Task directions:
Go through the records and count every line that holds "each". Only the number belongs in the reply.

+++ Records for this exercise +++

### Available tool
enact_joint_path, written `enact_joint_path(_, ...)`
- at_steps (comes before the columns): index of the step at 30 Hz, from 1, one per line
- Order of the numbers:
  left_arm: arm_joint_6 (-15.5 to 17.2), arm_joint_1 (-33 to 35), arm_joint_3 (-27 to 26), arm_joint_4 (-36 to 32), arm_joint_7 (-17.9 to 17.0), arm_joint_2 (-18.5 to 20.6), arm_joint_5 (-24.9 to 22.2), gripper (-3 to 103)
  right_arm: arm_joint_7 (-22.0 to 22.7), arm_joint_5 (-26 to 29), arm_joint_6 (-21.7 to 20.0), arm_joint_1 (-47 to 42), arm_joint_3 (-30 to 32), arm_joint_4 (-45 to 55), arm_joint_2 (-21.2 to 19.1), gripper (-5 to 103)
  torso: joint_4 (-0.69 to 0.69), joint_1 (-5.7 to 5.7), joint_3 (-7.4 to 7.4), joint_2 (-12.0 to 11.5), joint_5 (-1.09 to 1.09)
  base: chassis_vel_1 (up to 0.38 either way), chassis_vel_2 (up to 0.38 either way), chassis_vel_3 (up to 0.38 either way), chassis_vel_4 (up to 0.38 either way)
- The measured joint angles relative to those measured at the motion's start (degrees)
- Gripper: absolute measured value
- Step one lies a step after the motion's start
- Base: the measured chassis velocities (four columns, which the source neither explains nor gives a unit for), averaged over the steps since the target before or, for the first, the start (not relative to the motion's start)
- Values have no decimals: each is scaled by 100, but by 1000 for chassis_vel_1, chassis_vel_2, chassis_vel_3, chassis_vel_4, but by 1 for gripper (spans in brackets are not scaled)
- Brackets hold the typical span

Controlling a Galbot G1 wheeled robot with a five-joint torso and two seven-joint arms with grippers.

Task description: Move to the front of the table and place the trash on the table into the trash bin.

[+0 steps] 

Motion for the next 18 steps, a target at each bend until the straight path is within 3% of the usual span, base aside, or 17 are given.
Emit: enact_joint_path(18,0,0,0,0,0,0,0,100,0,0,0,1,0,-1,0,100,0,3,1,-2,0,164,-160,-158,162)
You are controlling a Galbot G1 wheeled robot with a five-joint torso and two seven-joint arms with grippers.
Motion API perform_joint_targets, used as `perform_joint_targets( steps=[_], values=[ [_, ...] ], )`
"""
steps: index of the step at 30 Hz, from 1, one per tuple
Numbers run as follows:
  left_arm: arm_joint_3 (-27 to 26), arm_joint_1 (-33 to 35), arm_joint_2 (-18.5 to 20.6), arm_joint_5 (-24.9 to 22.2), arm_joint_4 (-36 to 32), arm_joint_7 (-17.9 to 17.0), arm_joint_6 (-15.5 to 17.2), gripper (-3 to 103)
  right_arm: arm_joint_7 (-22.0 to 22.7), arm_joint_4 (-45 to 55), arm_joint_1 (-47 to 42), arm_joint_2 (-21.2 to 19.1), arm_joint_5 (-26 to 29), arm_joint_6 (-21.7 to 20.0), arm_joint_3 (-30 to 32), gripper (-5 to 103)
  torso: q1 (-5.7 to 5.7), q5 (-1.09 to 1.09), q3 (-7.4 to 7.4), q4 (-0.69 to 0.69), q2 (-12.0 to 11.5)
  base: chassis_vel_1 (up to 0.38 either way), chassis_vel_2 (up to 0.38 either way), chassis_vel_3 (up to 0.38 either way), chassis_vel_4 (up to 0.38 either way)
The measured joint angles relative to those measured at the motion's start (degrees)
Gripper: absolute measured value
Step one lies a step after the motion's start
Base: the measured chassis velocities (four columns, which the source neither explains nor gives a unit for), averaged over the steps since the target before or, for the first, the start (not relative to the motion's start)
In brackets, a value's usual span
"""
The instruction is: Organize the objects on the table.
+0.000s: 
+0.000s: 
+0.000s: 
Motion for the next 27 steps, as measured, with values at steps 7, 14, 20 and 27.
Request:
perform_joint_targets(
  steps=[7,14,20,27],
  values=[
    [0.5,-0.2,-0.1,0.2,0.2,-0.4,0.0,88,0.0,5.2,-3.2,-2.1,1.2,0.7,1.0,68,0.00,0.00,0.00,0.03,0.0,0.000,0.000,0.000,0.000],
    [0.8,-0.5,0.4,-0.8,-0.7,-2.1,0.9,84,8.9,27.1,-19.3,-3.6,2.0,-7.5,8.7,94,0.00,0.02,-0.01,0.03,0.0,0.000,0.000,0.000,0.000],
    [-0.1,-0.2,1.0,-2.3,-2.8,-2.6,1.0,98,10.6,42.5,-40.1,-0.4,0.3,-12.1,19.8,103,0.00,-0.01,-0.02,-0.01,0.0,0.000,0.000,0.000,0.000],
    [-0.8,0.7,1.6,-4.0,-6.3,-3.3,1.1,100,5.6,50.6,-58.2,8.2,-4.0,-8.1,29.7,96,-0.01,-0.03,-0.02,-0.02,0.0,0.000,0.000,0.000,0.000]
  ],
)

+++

Completed task:
2